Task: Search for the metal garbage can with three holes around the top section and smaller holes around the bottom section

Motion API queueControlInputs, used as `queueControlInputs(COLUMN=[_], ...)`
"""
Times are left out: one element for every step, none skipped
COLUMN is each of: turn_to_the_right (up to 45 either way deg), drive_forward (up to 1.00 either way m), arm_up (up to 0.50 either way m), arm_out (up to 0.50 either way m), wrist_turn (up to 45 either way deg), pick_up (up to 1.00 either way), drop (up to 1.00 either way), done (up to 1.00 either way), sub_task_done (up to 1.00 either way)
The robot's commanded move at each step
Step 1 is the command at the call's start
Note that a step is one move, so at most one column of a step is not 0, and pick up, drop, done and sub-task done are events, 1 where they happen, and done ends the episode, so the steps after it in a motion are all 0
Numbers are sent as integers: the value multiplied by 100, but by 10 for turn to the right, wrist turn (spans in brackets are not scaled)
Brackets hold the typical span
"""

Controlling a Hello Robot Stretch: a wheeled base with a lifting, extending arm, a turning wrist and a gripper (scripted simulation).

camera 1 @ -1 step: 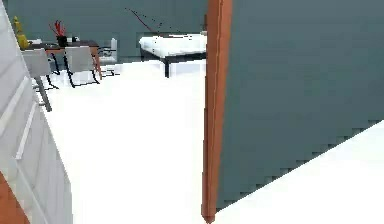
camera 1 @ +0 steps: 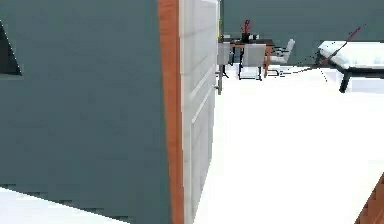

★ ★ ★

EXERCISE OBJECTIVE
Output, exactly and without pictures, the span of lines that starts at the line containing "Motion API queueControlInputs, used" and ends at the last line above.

RESULT FOR THIS TASK
Motion API queueControlInputs, used as `queueControlInputs(COLUMN=[_], ...)`
"""
Times are left out: one element for every step, none skipped
COLUMN is each of: turn_to_the_right (up to 45 either way deg), drive_forward (up to 1.00 either way m), arm_up (up to 0.50 either way m), arm_out (up to 0.50 either way m), wrist_turn (up to 45 either way deg), pick_up (up to 1.00 either way), drop (up to 1.00 either way), done (up to 1.00 either way), sub_task_done (up to 1.00 either way)
The robot's commanded move at each step
Step 1 is the command at the call's start
Note that a step is one move, so at most one column of a step is not 0, and pick up, drop, done and sub-task done are events, 1 where they happen, and done ends the episode, so the steps after it in a motion are all 0
Numbers are sent as integers: the value multiplied by 100, but by 10 for turn to the right, wrist turn (spans in brackets are not scaled)
Brackets hold the typical span
"""

Controlling a Hello Robot Stretch: a wheeled base with a lifting, extending arm, a turning wrist and a gripper (scripted simulation).

camera 1 @ -1 step: 
camera 1 @ +0 steps: 

No further output is required here.